The City has been mapping and monitoring tree canopy cover for the past seven years which has informed the development the Urban Forest Plan. Using high-resolution airborne multispectral imagery, a canopy area is analysed to calculate changes to 'significant canopy'. Significant canopy is defined as tree canopy cover that's taller than three metres and has an area larger than 20m².
To increase urban canopy cover, the City's Council set a target of an average of 18 per cent canopy cover across the City by 2040.

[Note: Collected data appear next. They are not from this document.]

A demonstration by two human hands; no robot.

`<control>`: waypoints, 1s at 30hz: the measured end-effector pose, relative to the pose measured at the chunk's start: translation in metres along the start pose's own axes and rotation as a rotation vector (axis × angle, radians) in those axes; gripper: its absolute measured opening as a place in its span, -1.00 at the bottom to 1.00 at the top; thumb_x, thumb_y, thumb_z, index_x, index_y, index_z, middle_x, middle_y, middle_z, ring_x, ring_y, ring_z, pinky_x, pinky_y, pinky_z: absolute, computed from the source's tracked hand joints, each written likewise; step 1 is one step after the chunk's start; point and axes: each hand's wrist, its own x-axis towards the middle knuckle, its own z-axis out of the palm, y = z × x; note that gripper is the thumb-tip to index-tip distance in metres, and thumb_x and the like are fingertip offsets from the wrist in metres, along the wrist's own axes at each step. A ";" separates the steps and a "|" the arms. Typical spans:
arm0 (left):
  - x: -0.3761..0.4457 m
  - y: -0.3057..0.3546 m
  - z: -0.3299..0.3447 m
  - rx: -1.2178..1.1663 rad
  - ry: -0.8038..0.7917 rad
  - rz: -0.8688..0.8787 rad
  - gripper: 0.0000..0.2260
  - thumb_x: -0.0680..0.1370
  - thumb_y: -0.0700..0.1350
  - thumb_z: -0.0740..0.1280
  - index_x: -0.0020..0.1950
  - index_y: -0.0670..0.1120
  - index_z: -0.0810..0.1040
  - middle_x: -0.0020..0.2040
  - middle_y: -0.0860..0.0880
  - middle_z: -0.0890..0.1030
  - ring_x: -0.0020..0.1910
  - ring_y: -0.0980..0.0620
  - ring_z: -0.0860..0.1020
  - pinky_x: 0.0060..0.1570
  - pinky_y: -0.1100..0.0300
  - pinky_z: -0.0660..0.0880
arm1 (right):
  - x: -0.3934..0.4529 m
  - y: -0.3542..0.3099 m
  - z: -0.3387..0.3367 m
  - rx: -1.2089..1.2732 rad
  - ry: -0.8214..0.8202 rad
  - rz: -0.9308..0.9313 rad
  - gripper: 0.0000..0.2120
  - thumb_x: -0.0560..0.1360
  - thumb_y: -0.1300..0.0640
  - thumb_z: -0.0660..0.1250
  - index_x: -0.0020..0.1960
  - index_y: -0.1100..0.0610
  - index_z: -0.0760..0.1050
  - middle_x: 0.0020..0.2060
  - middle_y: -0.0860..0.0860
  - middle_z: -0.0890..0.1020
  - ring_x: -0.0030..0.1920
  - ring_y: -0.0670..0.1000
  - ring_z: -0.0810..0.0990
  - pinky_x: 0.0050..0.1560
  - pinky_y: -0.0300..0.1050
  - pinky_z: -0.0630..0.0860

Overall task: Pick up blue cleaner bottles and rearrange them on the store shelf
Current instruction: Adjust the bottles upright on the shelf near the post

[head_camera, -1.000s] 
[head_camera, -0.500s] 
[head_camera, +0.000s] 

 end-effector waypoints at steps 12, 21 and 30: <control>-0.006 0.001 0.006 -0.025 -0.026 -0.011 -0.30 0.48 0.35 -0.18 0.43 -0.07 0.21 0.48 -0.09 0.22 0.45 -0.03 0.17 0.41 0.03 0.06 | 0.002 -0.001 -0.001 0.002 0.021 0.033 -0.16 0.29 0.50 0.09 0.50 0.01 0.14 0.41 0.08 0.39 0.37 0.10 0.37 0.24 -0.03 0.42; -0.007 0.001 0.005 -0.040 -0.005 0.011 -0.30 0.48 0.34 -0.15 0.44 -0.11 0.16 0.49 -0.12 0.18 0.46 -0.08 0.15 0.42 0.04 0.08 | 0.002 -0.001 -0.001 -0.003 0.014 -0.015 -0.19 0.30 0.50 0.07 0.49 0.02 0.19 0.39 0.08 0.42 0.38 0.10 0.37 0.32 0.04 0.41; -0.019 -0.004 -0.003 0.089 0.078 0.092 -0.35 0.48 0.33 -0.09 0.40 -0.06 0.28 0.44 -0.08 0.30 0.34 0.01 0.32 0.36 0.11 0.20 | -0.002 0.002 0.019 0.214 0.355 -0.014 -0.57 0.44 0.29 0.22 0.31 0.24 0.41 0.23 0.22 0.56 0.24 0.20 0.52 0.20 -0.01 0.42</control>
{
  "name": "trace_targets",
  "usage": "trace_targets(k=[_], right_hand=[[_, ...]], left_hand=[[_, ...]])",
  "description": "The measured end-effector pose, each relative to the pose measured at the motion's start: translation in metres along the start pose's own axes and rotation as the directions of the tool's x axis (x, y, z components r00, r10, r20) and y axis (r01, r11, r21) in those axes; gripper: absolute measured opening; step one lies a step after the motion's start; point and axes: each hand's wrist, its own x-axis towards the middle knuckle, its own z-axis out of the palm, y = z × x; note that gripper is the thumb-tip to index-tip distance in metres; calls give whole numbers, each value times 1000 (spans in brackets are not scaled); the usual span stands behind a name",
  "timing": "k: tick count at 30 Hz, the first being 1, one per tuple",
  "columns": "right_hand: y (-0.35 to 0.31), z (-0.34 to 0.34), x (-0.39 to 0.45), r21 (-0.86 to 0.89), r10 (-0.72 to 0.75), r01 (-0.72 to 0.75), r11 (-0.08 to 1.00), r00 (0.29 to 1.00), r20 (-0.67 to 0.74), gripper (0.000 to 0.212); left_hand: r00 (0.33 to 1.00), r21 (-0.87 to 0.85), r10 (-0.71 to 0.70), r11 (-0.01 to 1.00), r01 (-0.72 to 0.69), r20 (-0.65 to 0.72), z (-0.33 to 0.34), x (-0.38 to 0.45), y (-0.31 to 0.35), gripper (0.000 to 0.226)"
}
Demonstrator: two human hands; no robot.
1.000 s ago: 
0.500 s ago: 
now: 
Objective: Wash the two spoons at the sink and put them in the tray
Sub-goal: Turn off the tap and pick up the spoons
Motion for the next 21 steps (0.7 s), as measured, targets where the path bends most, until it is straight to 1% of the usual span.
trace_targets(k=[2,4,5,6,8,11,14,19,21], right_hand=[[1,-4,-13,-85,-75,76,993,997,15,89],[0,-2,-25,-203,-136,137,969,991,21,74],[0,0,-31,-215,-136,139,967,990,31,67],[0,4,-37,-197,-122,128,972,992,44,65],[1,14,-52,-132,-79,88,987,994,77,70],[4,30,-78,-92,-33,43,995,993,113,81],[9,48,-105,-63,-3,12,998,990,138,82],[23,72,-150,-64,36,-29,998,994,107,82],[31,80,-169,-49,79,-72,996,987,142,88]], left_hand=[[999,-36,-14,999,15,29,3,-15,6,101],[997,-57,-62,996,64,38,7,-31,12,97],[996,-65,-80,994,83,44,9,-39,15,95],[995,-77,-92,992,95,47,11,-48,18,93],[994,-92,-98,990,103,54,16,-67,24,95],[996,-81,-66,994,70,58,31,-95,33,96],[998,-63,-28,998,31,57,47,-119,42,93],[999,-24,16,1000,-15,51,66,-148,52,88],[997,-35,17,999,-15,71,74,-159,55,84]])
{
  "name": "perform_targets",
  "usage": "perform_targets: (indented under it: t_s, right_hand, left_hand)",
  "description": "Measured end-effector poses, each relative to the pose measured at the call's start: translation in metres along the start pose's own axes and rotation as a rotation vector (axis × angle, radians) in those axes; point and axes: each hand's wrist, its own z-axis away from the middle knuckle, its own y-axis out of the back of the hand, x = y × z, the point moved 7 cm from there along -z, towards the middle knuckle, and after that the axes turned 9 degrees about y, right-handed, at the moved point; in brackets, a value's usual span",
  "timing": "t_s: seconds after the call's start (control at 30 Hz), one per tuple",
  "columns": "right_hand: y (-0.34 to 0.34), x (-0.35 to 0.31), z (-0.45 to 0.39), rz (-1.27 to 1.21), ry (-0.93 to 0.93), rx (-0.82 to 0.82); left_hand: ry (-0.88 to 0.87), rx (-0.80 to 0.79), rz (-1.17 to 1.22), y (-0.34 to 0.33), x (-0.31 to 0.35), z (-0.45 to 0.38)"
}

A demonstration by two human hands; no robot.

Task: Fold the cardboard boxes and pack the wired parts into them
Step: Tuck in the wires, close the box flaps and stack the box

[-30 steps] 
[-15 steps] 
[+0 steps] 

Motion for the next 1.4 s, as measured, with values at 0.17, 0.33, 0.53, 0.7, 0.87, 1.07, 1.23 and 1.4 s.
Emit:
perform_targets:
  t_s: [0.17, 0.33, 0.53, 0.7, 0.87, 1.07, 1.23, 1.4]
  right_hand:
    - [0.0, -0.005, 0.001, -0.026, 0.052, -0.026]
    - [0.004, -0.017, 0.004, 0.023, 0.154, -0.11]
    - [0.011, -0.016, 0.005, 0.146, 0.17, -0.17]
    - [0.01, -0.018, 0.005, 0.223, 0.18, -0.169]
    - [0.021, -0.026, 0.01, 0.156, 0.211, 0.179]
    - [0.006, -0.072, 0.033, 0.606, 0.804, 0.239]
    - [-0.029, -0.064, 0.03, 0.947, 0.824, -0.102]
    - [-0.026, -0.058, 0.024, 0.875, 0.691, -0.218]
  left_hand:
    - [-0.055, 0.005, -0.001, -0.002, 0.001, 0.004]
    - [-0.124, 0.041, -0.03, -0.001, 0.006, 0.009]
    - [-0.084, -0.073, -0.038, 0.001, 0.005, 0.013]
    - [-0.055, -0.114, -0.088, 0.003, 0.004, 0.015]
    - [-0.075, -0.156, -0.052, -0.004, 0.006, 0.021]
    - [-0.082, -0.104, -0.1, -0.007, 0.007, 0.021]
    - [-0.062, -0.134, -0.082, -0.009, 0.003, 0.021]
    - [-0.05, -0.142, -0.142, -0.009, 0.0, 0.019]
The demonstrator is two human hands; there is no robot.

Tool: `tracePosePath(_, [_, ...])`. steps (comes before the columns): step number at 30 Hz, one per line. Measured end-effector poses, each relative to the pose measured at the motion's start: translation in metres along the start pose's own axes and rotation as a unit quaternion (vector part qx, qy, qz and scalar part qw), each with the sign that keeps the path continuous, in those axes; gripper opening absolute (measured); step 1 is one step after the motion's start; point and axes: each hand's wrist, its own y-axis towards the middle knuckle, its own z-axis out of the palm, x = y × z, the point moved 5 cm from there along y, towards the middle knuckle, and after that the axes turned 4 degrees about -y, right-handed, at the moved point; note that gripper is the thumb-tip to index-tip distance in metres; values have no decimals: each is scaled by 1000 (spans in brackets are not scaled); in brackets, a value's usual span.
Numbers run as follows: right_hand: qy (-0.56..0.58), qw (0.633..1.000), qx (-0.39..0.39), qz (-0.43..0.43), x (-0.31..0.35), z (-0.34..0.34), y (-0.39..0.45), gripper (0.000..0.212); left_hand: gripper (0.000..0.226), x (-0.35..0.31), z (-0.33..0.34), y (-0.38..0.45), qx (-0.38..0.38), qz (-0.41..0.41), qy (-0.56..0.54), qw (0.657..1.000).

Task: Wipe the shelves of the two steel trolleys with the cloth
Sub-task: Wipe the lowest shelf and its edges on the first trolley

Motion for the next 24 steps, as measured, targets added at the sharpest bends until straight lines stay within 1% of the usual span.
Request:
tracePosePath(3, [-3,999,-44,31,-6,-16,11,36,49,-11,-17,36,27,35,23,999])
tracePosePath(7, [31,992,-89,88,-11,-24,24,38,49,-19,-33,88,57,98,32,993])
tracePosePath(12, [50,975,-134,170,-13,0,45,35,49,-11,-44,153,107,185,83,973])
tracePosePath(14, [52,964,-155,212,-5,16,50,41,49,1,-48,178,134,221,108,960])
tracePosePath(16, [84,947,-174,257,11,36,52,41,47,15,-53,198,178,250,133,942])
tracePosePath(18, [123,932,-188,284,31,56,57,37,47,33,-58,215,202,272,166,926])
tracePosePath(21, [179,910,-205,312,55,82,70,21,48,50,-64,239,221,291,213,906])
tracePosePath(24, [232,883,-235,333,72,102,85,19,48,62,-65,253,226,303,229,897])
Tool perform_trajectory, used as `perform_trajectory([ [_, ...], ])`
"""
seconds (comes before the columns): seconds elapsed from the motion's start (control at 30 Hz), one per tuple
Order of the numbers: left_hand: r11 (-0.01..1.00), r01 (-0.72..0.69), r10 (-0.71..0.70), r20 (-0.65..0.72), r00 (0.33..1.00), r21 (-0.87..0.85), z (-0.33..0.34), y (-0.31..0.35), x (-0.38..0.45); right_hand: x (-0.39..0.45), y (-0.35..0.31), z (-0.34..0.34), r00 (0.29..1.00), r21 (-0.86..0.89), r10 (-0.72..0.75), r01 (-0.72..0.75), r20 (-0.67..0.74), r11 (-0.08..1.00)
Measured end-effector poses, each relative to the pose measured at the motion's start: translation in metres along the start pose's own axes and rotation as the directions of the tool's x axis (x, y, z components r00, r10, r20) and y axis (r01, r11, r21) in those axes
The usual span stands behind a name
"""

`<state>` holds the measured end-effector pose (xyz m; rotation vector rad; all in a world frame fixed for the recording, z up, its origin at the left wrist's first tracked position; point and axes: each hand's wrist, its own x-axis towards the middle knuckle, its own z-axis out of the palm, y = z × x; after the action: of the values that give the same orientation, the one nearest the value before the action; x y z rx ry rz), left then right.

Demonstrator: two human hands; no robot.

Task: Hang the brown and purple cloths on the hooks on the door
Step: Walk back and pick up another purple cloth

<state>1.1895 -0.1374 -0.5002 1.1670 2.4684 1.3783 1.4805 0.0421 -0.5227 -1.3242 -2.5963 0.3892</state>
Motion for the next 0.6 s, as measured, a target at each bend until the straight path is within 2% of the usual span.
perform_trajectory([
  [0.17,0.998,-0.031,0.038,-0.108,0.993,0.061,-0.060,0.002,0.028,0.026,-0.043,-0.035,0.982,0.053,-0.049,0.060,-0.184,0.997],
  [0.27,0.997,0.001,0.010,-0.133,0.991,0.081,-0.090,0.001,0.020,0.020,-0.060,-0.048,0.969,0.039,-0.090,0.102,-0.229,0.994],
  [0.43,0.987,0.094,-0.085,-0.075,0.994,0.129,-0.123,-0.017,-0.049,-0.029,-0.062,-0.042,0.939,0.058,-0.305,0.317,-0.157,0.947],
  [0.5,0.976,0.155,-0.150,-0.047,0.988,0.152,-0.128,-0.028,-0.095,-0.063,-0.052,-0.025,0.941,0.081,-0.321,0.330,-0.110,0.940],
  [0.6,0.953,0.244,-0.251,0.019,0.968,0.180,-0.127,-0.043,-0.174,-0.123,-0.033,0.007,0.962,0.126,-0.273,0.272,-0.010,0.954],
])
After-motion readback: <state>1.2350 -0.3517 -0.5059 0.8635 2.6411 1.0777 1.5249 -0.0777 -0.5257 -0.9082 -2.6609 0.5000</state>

- Over the past seven years, tree canopy cover has fallen by nearly 1.5 million m². Two-thirds of this loss has occurred on residential land, mostly as a result of development
- Although the City plants 10,000 new trees each year, this is not enough to replace the canopy being lost
- If we do not act now, canopy cover will be reduced by up to 50 per cent in suburbs with high rates of development
- An Urban Forest Plan will help us to develop solutions to slow down canopy loss and increase the number of new trees being planted
- Extensive mapping and monitoring indicates the City has 12.4 per cent average tree canopy cover across all land types
- Mapping and monitoring reveal canopy loss rates have increased over the past seven years with a combined total of over 1.5 million m² of tree canopy lost
- 68 per cent loss from residential land and 12 per cent loss from verges.
Each year the City provides free trees for residents to plant in their own gardens to help grow our urban forest.